On Saturday, 20 February 2016 at 15:00:50 UTC, jmh530 wrote:
On Saturday, 20 February 2016 at 13:31:03 UTC, bachmeier wrote:
On Friday, 19 February 2016 at 21:50:43 UTC, jmh530 wrote:
On Friday, 19 February 2016 at 21:10:45 UTC, Dave wrote:

Alternately, you could try calling pystan or rstan from D. If you make any progress on these approaches, I would be interested.

If it has an R interface, it also has a D interface using my rdlang project. I will look at it when I get some free time.

R is the most popular way to use Stan I think. rstan is the library.

I looked at rstan. I've heard of it but never used it. AFAICT, the computationally intensive part is done by the call to stan() from within the R code. Therefore there are no efficiency issues with calling D -> R -> stan.

I took the easy road and ran the given R code directly.
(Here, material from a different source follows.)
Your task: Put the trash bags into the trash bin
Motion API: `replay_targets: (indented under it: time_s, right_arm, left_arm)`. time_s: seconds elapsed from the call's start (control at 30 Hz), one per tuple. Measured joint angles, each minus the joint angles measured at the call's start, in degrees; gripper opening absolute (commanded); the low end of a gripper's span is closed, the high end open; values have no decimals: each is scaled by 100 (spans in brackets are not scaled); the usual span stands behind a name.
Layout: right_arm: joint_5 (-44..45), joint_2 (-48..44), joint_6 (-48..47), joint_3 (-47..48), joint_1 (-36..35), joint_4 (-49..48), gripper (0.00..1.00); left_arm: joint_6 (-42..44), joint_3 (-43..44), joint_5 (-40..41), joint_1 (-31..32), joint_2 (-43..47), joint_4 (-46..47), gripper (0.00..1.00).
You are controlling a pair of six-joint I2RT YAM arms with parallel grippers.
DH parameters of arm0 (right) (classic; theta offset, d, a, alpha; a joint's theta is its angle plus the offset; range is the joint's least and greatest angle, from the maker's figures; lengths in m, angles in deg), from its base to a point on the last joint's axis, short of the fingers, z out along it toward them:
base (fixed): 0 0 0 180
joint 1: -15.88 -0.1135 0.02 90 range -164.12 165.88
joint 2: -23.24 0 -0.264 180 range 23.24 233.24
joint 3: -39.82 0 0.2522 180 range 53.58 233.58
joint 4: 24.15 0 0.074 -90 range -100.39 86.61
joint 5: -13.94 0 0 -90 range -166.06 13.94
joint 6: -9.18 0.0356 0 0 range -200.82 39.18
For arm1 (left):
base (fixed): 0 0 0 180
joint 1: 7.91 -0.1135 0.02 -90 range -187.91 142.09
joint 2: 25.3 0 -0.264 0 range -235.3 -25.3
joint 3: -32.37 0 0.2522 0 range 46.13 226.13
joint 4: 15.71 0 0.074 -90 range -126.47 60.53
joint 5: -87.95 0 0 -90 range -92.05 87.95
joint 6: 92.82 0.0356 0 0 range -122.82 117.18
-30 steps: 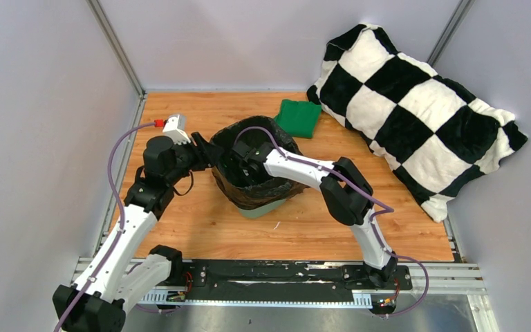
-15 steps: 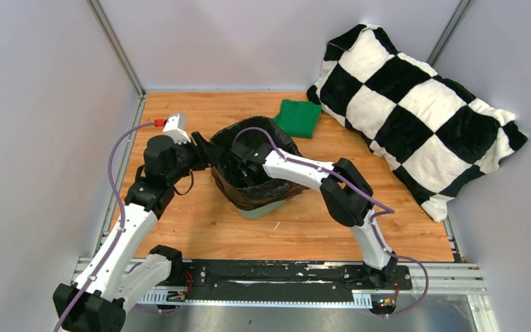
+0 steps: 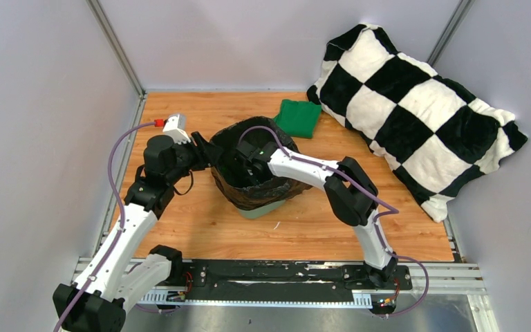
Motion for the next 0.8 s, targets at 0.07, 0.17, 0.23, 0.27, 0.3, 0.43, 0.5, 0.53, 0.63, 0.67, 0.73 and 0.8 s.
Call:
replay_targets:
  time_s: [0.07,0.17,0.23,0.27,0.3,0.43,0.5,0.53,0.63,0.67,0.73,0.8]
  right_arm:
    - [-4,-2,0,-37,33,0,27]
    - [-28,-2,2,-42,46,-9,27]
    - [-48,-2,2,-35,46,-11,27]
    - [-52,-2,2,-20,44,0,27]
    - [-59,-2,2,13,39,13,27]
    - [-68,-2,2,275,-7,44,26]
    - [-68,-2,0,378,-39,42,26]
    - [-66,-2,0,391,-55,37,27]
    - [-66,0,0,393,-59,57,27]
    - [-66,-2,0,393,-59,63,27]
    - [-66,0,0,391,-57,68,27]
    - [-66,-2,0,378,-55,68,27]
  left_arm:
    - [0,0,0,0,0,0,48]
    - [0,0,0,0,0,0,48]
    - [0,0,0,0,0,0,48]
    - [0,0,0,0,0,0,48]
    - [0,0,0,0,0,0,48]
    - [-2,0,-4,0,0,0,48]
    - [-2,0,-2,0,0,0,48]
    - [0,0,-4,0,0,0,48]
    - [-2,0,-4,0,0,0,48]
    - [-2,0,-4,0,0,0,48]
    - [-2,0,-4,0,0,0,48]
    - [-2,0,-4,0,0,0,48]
Here is my program:

import rinsided, rdlang.r, rdlang.vector;

void main() {
  evalRQ(`library(rstan)`);
evalRQ(`y <- read.table('https://raw.github.com/wiki/stan-dev/rstan/rats.txt', header = TRUE)`);
  evalRQ(`x <- c(8, 15, 22, 29, 36)`);
  evalRQ(`xbar <- mean(x)`);
  evalRQ(`N <- nrow(y)`);
  evalRQ(`T <- ncol(y)`);
evalRQ(`rats_fit <- stan(file = 'https://raw.githubusercontent.com/stan-dev/example-models/master/bugs_examples/vol1/rats/rats.stan')`); auto stanOutput = RVector(evalR(`attr(rats_fit, "sim")[[1]][[1]][[1]]`));
  stanOutput.print();
}

stanOutput is a D struct holding a pointer to that particular part of the output. Without more knowledge of rats_fit, I can't go further. You could also pass D data into R (y, x, xbar, ...) but I didn't see a reason to do that here. Nonetheless this is what you want, a way to call rstan from D, and then access the results from your D program.